Esperanza Cayanan, weather division chief of the PAGASA, said on Thursday, June 15, that the state weather bureau would make the warning short and more simpler for people to apprehend.
The state weather bureau chief said there would be a relative impact for every storm signal. The tropical warning signal No. 4, for an instance, would cause closure of public roads and highways due to fallen trees and collapse of bridges, as well as total power interruption.
Cayanan said that the typhoon’s strength and speed are being highlighted in media more than their direct effect to the specific area.
“For the impacts to specific areas, we will directly coordinate with local officials and they should be equipped with hazard maps,” Cayanan said at the press conference for the observance of Typhoon and Flood Awareness Week next week.
Cayanan explained that the PAGASA’s latest warning system would be discussed during an executive meeting next week.
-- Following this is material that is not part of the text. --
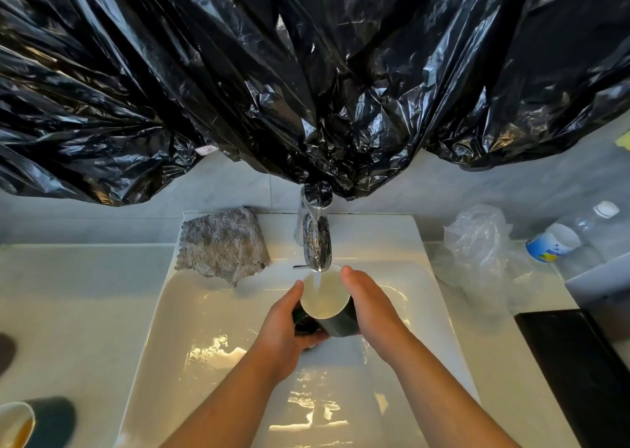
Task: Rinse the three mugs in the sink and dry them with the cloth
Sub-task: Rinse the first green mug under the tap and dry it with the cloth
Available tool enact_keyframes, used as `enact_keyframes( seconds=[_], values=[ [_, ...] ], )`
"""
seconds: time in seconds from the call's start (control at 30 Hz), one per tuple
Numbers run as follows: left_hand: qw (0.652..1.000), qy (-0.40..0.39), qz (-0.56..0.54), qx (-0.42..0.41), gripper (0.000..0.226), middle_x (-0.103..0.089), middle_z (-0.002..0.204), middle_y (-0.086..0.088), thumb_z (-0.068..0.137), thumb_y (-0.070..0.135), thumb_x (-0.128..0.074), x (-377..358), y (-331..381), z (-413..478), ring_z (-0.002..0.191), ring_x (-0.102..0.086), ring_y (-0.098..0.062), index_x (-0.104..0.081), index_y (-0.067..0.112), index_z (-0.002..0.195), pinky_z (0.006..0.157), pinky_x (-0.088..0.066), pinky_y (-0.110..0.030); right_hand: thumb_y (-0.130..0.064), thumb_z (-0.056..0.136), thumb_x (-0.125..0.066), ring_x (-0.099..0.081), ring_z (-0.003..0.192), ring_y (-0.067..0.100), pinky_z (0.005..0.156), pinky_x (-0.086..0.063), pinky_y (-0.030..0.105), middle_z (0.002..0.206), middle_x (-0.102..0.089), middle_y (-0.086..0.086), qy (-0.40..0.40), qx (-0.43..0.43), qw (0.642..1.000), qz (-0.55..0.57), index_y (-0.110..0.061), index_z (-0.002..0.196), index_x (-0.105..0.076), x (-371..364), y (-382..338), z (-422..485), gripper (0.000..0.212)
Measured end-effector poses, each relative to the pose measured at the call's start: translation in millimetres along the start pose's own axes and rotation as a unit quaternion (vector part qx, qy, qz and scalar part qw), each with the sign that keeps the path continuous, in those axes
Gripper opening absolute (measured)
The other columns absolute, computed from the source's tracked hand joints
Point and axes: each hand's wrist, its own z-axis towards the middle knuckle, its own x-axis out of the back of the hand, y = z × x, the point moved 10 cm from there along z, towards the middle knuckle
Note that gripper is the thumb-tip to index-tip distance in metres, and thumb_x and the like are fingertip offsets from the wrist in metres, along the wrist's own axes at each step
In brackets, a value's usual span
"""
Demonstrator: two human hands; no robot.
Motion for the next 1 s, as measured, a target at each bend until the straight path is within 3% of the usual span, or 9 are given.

The country’s weather bureau are expecting around 9 to 14 cyclones to enter the Philippine area of responsibility until the month of November.
PAGASA officially declared the rainy season in the Philippines last May 30. The Philippines normally receives a high volume of rains during the peak of the southwest monsoon season that will take place in July and August.
The strong cyclones, meanwhile, usually hit the Philippine area of responsibility in the latter part of the year.
PAGASA chief, however, do not expect the phenomenon of an El Niño or La Niña until November that could affect the nation’s expected weather pattern and the tropical storm’s behavior.
In the late 2015 to June 2016, the country has had experienced one of the most critical El Niño on record, with the production of main crops such as rice hitting low levels.
The Department of Agriculture (DOA), on the other side of the board, has started adopting preparatory measures amidst the threat of another dry period that may lessen productivity of the farming sector.
The country suffered the worst El Niño on record in 1998 when 70 percent of the Philippines was hit by drought and P4 billion worth of crops were devastated.